In het kader van de uitwerking van onderhavig plan is zorgvuldig rekening gehouden met bovenstaande doelstellingen en uitgangspunten. Daarbij is rekening gehouden met het behouden van het dorpse karakter. Onderhavig plan vindt plaats op een met zorg uitgekozen inbreidingslocatie. Bij de architectuur is aansluiting gezocht bij het karakter van de omgeving. Het betreft een eenvoudige, hedendaagse architectuur, waarbij veel aandacht wordt besteed aan de uitwerking. De bebouwingsstructuur sluit aan bij de omgeving. Daarnaast zorgt onderhavig plan voor een kwaliteitsverbetering van het plangebied.
Conclusie
Omdat onderhavig plan voldoet aan de uitgangspunten zoals genoemd in de structuurvisie Lunteren en bijdraagt aan de kwaliteit van de omgeving van het plangebied, is het plan in lijn met de structuurvisie Lunteren.

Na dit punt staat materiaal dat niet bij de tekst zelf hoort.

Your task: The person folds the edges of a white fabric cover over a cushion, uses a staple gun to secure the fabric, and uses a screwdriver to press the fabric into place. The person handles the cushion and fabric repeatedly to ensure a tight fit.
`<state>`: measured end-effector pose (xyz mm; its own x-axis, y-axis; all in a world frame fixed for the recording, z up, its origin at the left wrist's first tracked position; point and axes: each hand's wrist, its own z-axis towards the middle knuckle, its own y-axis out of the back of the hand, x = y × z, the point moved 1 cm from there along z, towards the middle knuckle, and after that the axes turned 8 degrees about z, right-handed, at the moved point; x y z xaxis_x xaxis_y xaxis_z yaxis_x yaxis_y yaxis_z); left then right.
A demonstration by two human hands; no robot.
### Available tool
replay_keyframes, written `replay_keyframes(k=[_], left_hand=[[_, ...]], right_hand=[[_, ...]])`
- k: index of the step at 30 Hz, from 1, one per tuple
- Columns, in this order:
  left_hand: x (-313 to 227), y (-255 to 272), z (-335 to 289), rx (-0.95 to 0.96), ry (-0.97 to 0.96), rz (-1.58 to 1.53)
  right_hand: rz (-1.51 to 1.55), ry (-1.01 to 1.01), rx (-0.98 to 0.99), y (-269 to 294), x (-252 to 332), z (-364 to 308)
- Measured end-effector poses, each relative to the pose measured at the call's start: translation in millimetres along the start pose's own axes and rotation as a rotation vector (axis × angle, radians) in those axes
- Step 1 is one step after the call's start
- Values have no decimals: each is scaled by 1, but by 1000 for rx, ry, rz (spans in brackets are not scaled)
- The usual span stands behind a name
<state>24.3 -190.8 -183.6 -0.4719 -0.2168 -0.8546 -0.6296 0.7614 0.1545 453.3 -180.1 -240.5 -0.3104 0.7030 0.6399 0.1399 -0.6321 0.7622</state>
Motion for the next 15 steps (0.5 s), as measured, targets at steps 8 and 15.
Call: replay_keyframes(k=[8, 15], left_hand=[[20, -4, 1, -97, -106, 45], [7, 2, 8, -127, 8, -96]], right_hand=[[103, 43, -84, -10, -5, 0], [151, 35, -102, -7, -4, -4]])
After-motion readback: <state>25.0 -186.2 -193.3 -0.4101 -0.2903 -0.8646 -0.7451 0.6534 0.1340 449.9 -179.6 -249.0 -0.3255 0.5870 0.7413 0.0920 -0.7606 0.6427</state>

3.3.2 Vigerend bestemmingsplan 'Lunteren Noord-west'
De in het plangebied begrepen gronden zijn in het geldende bestemmingsplan ‘Lunteren-noordwest’ grotendeels bestemd tot ‘Maatschappelijke doeleinden’. Deze bestemming voorziet niet in woningbouw. Derhalve past onderhavig plan niet binnen het vigerende bestemmingsplan. Het bestemmingsplan is op 9 april 1987 vastgesteld. Ten behoeve van eerdere planvorming is reeds een artikel 19 lid 2 procedure gevoerd, zoals toegelicht in hoofdstuk 1. Deze artikel 19 vrijstelling, is evenwel niet geschikt om het huidige woningbouwplan mogelijk te maken.
Afbeelding 10: Uitsnede bestemmingsplankaart
Conclusie
Onderhavig plan past niet binnen het vigerende bestemmingsplan en de later daarop vastgestelde art 19 vrijstelling. Om de noodzakelijke bouwvergunning af te kunnen geven, dient een nieuwe planologische procedure te worden doorlopen worden. Hiervoor is onderhavig bestemmingsplan opgesteld.